Finding the balance that is right for each game and each implementation, and understanding how these elements interact with each other, is where the real design work comes into play. Some teachers who implemented Radix saw it as mainly fluff rather than serious content. Other teachers used it directly to teach evolution or genetics. And some teachers weren’t looking for content at all and only wanted to provide a self-directed inquiry experience, with math content as a bonus. In some cases, teachers felt the game worked great in their classrooms, but as designers, we thought it wasn’t living up to its potential. And teachers who felt frustrated and thought the game was a dud might have had a completely different experience given one or two small tweaks to their approach.
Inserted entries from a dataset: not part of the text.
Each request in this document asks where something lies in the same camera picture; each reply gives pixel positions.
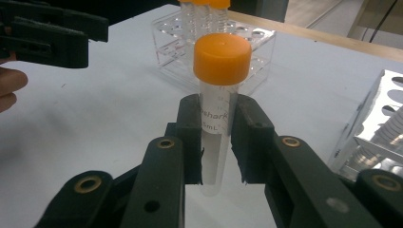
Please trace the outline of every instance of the human hand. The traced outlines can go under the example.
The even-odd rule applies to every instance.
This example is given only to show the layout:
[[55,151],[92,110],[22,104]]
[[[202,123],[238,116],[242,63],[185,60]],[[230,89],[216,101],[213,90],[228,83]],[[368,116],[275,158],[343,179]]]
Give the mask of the human hand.
[[[0,60],[0,64],[14,60],[15,54],[12,53],[8,59]],[[0,112],[9,109],[17,102],[17,97],[13,92],[27,83],[28,77],[24,72],[0,67]]]

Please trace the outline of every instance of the clear plastic tube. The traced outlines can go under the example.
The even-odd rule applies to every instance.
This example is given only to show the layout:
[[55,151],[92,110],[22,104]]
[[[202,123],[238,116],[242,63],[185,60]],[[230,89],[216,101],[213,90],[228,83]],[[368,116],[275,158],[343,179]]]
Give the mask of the clear plastic tube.
[[211,9],[212,32],[226,32],[228,24],[228,9]]
[[210,85],[201,82],[200,88],[203,148],[201,191],[206,196],[214,196],[221,189],[239,86]]
[[196,40],[211,33],[210,0],[193,0],[195,5]]
[[182,18],[182,37],[184,40],[185,64],[193,67],[194,46],[196,42],[195,5],[192,0],[180,0]]
[[212,0],[211,10],[211,29],[212,32],[226,32],[228,24],[228,8],[230,0]]
[[213,33],[195,45],[194,72],[201,80],[201,191],[215,196],[221,189],[238,88],[248,75],[250,44],[228,33]]

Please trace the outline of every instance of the floor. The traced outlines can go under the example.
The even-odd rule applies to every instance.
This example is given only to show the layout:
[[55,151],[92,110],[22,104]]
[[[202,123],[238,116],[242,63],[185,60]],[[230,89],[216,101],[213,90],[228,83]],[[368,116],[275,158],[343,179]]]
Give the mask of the floor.
[[[285,23],[347,37],[363,1],[290,0]],[[368,42],[373,32],[356,39]],[[373,43],[403,49],[403,37],[388,32],[380,31]]]
[[309,28],[342,0],[290,0],[285,23]]

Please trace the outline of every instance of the orange screw cap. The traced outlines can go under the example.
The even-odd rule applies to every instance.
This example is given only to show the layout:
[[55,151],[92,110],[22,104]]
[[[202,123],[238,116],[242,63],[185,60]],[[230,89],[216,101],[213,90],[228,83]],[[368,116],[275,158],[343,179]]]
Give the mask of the orange screw cap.
[[248,76],[251,55],[250,44],[237,35],[208,34],[196,42],[193,71],[205,83],[235,85]]

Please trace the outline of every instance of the white tabletop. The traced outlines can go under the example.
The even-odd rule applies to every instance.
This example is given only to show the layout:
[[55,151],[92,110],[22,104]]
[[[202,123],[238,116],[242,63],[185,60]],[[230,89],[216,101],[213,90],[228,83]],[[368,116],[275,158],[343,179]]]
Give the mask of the white tabletop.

This wide variety of user experiences is inherent to a resonant game with rich content and opportunities for deep learning.
When designing a resonant game, and evaluating its success in the wild, we must understand the need for the complete package—that is, how the execution of all these principles work together to nurture that delicate plant of inquiry and create opportunities for deep learning. In many cases, simply having each element present is not enough; we must also understand how they affect each other and how the seed is planted to begin with. A teacher who creates a classroom culture of inquiry and freedom is setting the stage for students to explore the meaningful systems embedded in a game. The exploration of those systems results in learning through a teacher’s skillful implementation of bridge curriculum that makes important connections visible. Teachers get better at doing this over time with the help of practitioner communities and professional development. And they are supported (or challenged) in their endeavors by the educational system they function within. Each principle has a relationship with the other principles, and with many more not discussed explicitly here. With certain elements missing, the package is not complete, and learning may not be supported to its fullest potential. But with each piece in place to support the others, the impact of the core game experience is amplified to the point where it can create connections never imagined by the original designers.
These are not plug-and-play games for which an educator can read a teacher’s guide and use it the same way teachers across the country are using it. The ability to weave offline and online, in-class and out-of-class learning experiences together is part of the inherent value of a resonant game, but it also requires a commitment to the pedagogy. The design principles presented in this chapter can be applied to support that pedagogy, and they can be used on a wide array of games big and small. Considering these aspects will help embed exploration into the game and embed the game into the system it must function within. It will also help make the game resonate with classwork and the outside world, connections that are of the utmost importance for deep learning. This design process takes hard work on the part of the game designers, curriculum designers, practitioners, and even players, but when all the elements come together, it can be an unforgettable learning experience for everyone involved.